Commentators have praised the play for its use of dialogue; its conjuring of the lower-middle-class milieu of the Jewish community of the Bronx, New York; and its exploration of the tensions among the various family members, especially between Bessie and her children and between Bessie and Jacob. Some commentators suggest that the play depicts a mixture of love and hate toward the institution of the family; it is a lovingly created portrayal of a family that also includes rebellion against the very nature of family, as in Hennie’s decision to run away with Moe, leaving her baby and husband behind, and in Jacob’s quotation from Karl Marx to the effect that such families should be abolished.

The play is also seen as an examination of the American Dream. Uncle Morty seems to embody the dream, but Jacob insists he is an exception; most of the rest of the characters struggle to survive the economic woes of the Depression.

Impact

Although some commentators see Awake and Sing! as a topical play about the economic hardships of the Depression, most see the Depression as simply the backdrop to a more universal exploration of family conflicts.
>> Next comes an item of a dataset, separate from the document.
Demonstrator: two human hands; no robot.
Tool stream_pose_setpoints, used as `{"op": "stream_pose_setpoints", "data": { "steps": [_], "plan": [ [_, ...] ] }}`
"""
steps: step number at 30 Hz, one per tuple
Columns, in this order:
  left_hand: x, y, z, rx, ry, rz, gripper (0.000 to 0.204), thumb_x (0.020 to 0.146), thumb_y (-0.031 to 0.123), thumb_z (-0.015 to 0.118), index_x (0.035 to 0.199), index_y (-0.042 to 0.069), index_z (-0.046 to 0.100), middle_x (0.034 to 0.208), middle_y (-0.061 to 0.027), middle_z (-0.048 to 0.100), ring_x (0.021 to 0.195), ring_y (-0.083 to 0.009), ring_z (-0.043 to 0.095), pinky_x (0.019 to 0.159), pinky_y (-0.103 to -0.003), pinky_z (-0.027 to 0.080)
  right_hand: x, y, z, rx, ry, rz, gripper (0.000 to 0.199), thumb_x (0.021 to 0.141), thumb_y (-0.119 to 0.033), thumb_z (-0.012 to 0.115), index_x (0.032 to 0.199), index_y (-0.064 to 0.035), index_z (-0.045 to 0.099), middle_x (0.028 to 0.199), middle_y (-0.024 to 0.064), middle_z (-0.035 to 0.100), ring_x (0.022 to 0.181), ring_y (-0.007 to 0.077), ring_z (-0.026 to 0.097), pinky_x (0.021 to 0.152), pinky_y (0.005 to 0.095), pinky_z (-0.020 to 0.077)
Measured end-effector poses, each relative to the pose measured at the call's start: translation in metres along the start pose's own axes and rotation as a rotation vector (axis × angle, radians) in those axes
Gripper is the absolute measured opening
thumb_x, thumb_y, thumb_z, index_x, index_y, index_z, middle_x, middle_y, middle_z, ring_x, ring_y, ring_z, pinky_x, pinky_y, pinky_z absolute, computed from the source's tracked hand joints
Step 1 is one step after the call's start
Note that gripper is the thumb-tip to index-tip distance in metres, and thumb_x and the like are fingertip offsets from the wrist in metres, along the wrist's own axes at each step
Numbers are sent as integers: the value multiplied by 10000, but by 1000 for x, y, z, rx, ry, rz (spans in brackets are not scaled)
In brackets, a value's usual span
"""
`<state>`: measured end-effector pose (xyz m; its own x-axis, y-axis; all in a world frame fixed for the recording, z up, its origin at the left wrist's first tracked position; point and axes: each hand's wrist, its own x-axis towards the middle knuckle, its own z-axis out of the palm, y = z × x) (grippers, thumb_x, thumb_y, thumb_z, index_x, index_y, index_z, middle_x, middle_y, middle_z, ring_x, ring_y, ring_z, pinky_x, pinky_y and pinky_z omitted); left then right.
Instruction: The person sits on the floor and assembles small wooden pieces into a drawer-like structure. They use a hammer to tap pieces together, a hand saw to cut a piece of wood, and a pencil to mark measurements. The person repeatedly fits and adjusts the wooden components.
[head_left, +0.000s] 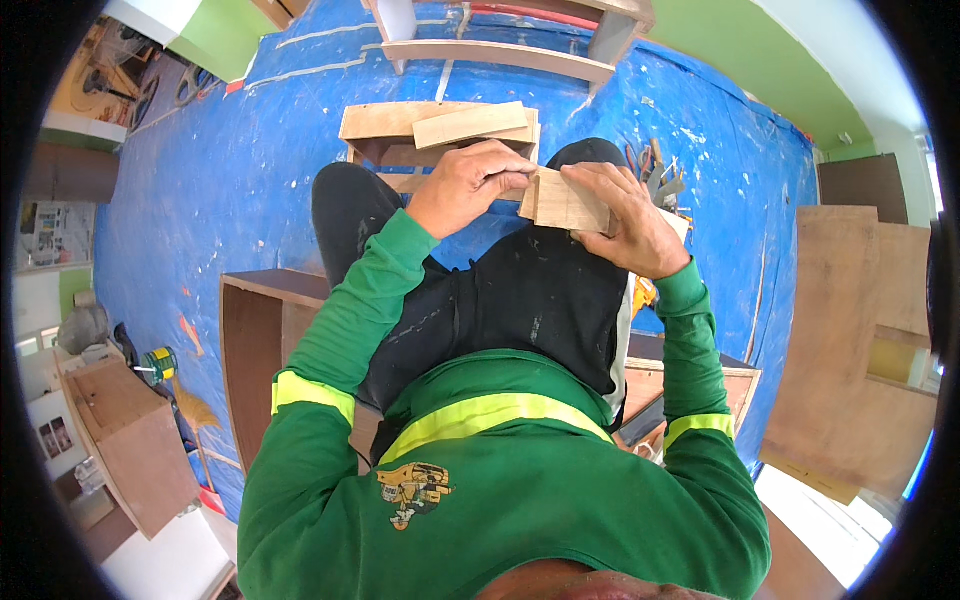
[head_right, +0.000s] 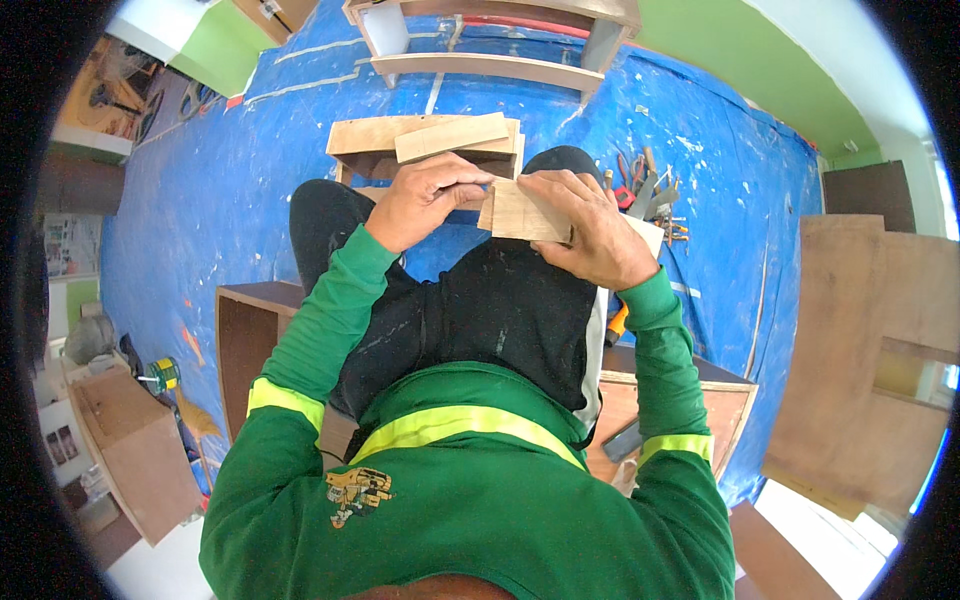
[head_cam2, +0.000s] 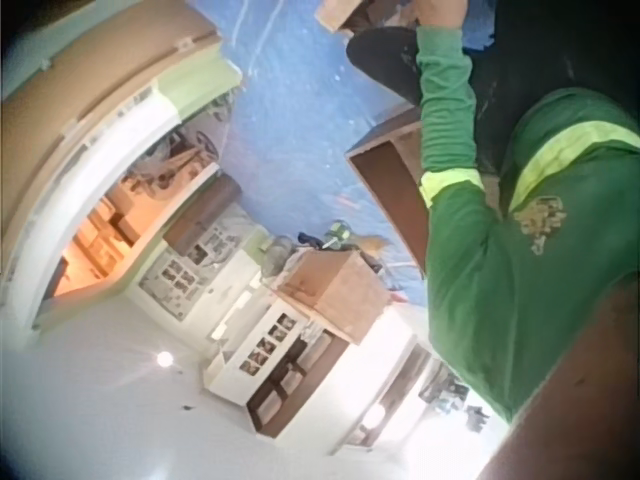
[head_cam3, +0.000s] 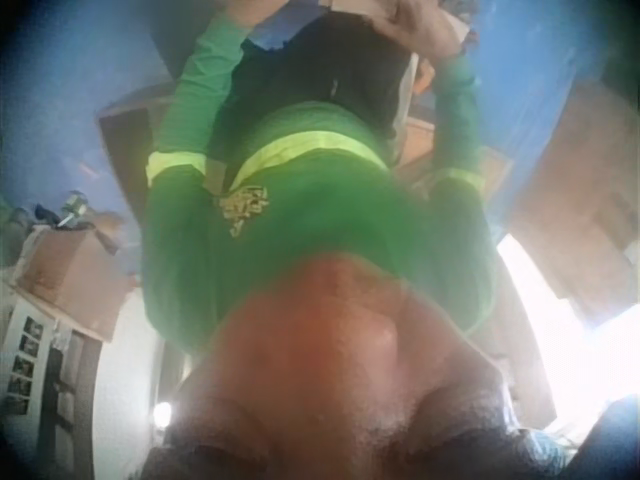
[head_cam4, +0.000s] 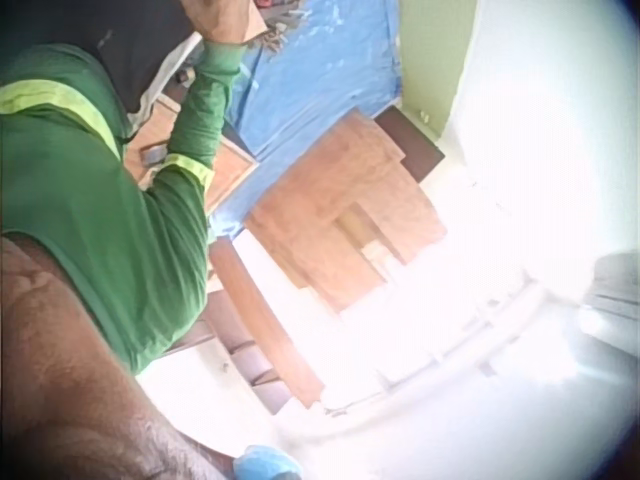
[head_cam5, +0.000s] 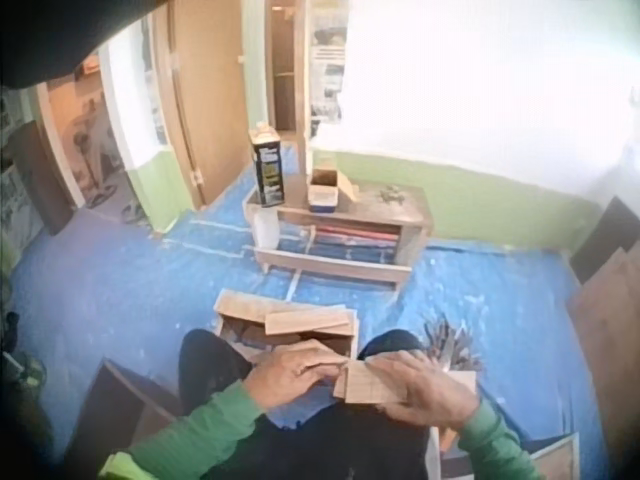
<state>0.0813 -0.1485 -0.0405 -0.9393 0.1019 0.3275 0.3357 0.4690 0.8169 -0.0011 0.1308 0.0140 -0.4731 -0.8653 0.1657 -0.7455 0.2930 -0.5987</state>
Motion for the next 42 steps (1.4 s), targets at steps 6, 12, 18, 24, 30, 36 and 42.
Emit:
{"op": "stream_pose_setpoints", "data": {
  "steps": [6,12,18,24,30,36,42],
  "plan": [
    [14,0,-5,330,-80,241,296,939,21,758,1231,68,759,1090,-92,739,976,-303,751,829,-399,629,2,9,-5,56,-37,-28,807,783,-109,806,1551,-87,558,1462,151,601,1330,407,548,1147,516,442],
    [19,7,-14,491,-137,449,320,874,-10,762,1183,50,701,1072,-98,712,951,-307,750,787,-409,643,6,16,-2,78,-60,-60,810,811,-143,801,1577,-89,539,1466,171,594,1336,400,549,1159,520,423],
    [31,-7,-18,435,-222,466,276,894,-20,733,1146,25,633,1049,-115,644,926,-341,723,756,-443,621,8,18,0,69,-42,-82,813,814,-142,800,1582,-94,537,1471,168,594,1313,403,556,1161,519,419],
    [26,-23,5,267,-122,291,91,1045,64,634,1103,9,591,1023,-138,595,869,-328,675,779,-404,589,6,8,3,45,-53,-59,821,796,-128,803,1574,-94,543,1467,158,597,1335,390,553,1157,515,430],
    [17,-21,4,-271,-96,-370,246,1159,244,564,1220,12,617,1129,-98,651,974,-148,656,853,-332,567,1,8,5,72,6,-48,806,781,-104,802,1550,-90,560,1446,160,604,1332,395,553,1156,508,438],
    [-2,-10,4,-142,-34,20,280,1110,190,654,1337,34,704,1226,-94,699,1117,-179,671,951,-327,559,2,11,7,113,43,-62,800,769,-91,800,1535,-83,568,1427,172,607,1317,410,556,1164,506,435],
    [9,-12,5,105,-2,254,325,929,-90,721,1227,39,724,1206,-93,709,1066,-256,724,928,-364,598,5,10,5,137,20,-51,796,767,-86,793,1531,-75,569,1415,177,610,1317,407,559,1169,508,431]
  ]
}}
The play is also seen as a forerunner in its portrayal of Jewish American life and of the immigrant and minority experience more generally, influencing such later Jewish writers as Arthur Miller, Philip Roth, and Saul Bellow and even African American writers such as James Baldwin.

Bibliography

Cantor, Harold. Clifford Odets: Playwright-Poet. 2d ed. Lanham, Md.: Scarecrow Press, 2000.

Murray, Edward. Clifford Odets: The Thirties and After. New York: Frederick Ungar, 1968.

Novick, Julius. Beyond the Golden Door: Jewish American Drama and Jewish American Experience. New York: Palgrave Macmillan, 2008.